YOUR TASK - Using the records below, transcribe word for word the stretch from the line that contains "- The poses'" through the line that contains "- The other", both end lines included, and nothing else.

Stored dataset items
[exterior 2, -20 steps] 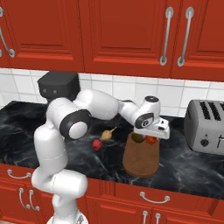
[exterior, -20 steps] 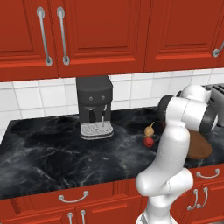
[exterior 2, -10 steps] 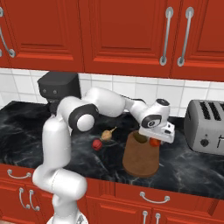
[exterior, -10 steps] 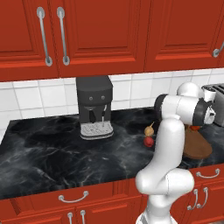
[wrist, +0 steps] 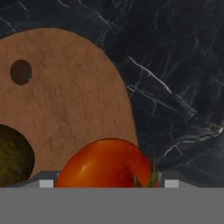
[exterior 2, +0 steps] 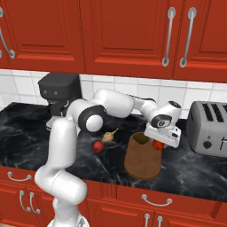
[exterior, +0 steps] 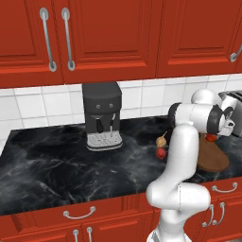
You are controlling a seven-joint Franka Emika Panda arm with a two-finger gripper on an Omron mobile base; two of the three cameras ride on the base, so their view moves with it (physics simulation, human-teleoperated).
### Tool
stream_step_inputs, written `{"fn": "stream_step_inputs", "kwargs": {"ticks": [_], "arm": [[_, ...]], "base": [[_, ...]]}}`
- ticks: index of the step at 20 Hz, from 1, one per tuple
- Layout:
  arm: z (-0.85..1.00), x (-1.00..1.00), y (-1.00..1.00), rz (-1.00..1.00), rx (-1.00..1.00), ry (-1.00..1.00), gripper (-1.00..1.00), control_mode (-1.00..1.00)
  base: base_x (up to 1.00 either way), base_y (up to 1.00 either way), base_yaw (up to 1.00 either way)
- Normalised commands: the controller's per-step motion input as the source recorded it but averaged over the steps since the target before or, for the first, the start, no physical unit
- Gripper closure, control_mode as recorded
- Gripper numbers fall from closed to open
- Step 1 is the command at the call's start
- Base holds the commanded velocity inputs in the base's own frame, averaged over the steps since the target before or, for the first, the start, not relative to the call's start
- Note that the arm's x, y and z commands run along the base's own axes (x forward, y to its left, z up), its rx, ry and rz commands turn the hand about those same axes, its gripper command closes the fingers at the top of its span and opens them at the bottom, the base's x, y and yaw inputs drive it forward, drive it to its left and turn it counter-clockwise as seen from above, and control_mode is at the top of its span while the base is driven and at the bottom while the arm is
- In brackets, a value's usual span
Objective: Place the avocado, onion, tomato, and bell pepper on the cutting board.
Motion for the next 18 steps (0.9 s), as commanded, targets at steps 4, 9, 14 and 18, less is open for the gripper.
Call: {"fn": "stream_step_inputs", "kwargs": {"ticks": [4,9,14,18], "arm": [[-0.37,-0.17,0.56,0.00,0.08,0.04,1.00,-1.00],[-0.40,-0.16,0.70,0.00,0.03,0.04,1.00,-1.00],[-0.40,-0.10,0.38,0.00,0.00,0.01,-1.00,-1.00],[-0.02,-0.13,0.00,0.00,0.00,0.00,-1.00,-1.00]], "base": [[0.00,0.00,0.00],[0.00,0.00,0.00],[0.00,0.00,0.00],[0.00,0.00,0.00]]}}
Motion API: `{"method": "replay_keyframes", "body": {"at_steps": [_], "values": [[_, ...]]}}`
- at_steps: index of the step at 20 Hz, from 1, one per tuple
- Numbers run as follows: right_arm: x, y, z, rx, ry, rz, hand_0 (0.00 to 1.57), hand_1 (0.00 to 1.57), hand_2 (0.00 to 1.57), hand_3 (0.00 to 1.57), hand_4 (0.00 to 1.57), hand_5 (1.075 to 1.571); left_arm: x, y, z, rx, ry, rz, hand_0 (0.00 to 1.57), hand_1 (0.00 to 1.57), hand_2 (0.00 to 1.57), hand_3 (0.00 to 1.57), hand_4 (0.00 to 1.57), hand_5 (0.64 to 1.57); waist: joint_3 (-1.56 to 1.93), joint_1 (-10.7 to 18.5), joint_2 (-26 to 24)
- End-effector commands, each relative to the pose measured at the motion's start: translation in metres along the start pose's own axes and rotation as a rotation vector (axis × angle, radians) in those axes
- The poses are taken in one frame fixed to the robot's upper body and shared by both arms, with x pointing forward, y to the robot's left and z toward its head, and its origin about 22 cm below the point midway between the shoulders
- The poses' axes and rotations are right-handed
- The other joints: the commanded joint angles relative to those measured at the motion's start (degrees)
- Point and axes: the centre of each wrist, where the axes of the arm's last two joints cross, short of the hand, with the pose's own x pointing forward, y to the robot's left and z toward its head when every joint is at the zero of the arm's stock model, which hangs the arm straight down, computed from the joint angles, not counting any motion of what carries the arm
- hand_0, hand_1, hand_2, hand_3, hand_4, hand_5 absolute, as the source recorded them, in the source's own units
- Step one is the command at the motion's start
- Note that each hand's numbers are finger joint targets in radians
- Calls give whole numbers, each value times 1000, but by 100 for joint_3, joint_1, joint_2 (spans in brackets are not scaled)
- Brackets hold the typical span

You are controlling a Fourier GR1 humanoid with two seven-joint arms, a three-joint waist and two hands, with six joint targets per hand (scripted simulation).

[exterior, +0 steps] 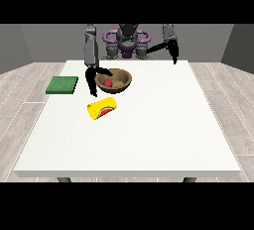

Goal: Pick the cup and pour the ball into the bowl, then pick the bowl and place it on the pad

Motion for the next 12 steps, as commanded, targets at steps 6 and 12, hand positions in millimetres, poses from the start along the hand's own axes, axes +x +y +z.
{"method": "replay_keyframes", "body": {"at_steps": [6, 12], "values": [[-5, -40, 11, -148, 209, 224, 1571, 1571, 1571, 1571, 1053, 1550, 3, 1, 3, 1, -27, 8, 0, 0, 0, 0, 0, 1568, 14, 187, 115], [1, -7, -2, -149, 294, 302, 1571, 1571, 1571, 1571, 1026, 1555, -32, 20, 23, 40, 104, 23, 0, 0, 0, 0, 0, 1570, 14, -253, -546]]}}
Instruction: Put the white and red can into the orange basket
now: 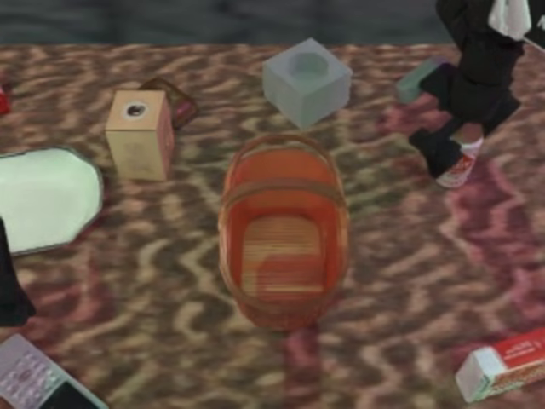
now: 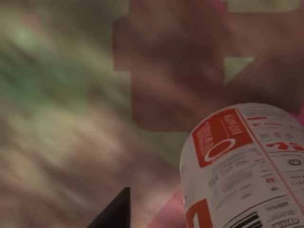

ANSWER SPACE -
- The poses' axes and rotations are right-handed
- The other joints: the commanded joint angles relative to those measured at the motion's start (degrees)

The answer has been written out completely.